▶ _ASSIGNMENT_:
Word for word, transcribe the data below from the line with "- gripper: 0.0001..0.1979" to the line with "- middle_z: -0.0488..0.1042", keeping both of those lines.

▶ _DATASET CONTENT_:
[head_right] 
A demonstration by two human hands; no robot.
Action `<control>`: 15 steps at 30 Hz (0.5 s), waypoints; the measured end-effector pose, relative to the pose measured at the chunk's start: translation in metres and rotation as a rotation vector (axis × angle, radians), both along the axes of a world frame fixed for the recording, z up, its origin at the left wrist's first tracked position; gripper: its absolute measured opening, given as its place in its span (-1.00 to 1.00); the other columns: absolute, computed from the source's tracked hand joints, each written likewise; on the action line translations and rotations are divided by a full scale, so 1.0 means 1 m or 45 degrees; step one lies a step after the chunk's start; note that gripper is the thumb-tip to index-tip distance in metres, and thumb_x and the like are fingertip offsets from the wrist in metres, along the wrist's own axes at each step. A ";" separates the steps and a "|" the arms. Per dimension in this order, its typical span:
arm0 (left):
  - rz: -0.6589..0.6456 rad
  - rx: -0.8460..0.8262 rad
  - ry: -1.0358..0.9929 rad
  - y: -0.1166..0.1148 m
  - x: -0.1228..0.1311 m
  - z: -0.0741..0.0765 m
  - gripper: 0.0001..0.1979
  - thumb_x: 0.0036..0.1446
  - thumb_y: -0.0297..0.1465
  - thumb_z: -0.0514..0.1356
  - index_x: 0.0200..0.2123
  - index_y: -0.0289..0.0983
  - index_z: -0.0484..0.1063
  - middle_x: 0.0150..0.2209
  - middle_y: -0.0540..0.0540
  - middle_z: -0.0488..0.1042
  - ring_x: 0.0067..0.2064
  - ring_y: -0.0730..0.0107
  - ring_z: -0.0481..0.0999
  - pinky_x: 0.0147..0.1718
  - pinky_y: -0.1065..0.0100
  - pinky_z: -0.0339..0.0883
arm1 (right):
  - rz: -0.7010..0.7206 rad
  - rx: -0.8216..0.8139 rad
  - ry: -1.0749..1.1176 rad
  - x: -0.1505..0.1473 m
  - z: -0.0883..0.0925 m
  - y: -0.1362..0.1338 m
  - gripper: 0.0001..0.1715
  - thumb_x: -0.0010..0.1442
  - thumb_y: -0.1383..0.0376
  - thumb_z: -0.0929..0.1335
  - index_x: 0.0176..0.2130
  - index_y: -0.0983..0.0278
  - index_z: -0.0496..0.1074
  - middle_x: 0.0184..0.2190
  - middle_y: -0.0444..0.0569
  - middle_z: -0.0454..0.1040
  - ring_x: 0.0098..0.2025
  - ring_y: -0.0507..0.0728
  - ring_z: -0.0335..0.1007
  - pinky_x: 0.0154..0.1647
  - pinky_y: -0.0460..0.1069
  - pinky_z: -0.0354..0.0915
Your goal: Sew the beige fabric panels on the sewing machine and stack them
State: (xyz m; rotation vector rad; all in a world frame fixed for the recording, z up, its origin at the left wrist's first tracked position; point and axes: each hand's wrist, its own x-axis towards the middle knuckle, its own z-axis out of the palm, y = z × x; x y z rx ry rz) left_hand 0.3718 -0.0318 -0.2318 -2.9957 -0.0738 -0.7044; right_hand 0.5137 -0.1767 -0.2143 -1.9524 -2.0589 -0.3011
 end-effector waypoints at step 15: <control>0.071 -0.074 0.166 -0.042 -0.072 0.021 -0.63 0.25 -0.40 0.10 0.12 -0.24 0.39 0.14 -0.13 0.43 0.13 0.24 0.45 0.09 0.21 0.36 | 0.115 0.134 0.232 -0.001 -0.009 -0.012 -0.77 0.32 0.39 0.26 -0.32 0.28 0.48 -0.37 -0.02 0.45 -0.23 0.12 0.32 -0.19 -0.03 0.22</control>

▶ _RESULT FOR THIS TASK_:
  - gripper: 0.0001..0.1979
  - thumb_x: 0.0036..0.1446
  - thumb_y: -0.0297..0.1465
  - thumb_z: -0.0514..0.1356
  - index_x: 0.0200..0.2123
  - index_y: -0.0289..0.0983
  - index_z: -0.0484..0.1063
  - middle_x: 0.0150..0.2209
  - middle_y: -0.0540..0.0540
  - middle_z: -0.0488..0.1042

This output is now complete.